Following some suggestions for how DM’s might want to run the Negative Plane, all of which are milquetoast, and a statblock for necromancer NPCs, we move into items used by the monks. And a “Using the Monks in Your Game” section. And then a stablock for generic shadow monks. At this point we’re nine pages (when people PDF-ed this article) into things and still the titular NPCs are yet to be covered.
Finally we’re introduced to Zashtii, the only proper NPC from this article theoretically focused on NPCs and she’sโฆ fine. She’s a devout monk who committed herself to undeath and bound herself to a pair of bracers. And that’s kind of it. All of this article was largely leading up to her, and she’s pretty unmemorable, perhaps as a result of needing to be good, bad, or anywhere between dependent upon what DMs might need. Also included is a write-up of the monastery’s nightwalker Malthraxis, who is, umm, a nightwalker stuck in the Negative Energy Plane, and that’s mostly it. Malthrix also “has tendrils of thick smoke that endlessly cascade from its body,” the result of souls it’s devoured, but on the whole I was unimpressed. Malthraxis is more interesting than typical Fifth Edition nightwalkers, but that’s mostly just because monster statistics in this edition are always pretty bland.

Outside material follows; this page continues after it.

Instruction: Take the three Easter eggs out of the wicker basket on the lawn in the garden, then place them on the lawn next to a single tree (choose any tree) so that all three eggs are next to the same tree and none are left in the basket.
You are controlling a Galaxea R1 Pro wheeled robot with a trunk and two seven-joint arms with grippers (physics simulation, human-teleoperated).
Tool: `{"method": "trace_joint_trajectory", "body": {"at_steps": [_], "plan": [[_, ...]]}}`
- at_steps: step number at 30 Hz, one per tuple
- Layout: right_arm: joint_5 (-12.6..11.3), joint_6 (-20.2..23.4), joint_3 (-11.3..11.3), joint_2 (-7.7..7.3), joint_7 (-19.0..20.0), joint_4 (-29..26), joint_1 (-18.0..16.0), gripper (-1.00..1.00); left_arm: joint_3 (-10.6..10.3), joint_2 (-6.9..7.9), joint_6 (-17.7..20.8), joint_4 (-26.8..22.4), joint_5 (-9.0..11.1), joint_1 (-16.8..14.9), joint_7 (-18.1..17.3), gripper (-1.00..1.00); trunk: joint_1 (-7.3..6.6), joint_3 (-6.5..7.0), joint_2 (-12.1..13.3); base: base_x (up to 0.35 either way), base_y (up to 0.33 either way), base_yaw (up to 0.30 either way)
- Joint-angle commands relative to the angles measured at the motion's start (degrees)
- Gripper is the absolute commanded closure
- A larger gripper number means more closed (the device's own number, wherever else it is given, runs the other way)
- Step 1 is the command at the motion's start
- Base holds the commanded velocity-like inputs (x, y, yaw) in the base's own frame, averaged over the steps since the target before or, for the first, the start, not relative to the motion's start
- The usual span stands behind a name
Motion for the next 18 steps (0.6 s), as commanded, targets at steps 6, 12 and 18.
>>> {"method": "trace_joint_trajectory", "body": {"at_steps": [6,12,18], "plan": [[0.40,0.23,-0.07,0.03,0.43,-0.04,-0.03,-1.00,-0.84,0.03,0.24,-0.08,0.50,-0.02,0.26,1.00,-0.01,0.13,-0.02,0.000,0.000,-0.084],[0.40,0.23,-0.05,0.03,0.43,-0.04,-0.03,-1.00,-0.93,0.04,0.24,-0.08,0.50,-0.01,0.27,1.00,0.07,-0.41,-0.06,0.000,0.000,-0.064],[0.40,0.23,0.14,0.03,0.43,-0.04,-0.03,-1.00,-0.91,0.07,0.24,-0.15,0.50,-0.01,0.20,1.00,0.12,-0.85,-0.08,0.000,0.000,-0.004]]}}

Dragon+ magazine continued on for another half a year after this point, but was summarily killed around the period of time that Hasbro decided to strip out all of the game’s marketing, community outreach, and goodwill. While the magazine was mostly corporate propaganda, it was still nice to have, and you felt that there was a lot of love given to it by its contributors despite its fannish approach to content. Reading through it today, Dragon+ feels like it’s from a very different era even though we’re still nominally within the current edition of the game. We didn’t get a lot of deep content from the “magazine,” but its existence put a friendly face on the game and helped make it feel part of a generally receptive and welcoming atmosphere towards players, one that no longer exists today.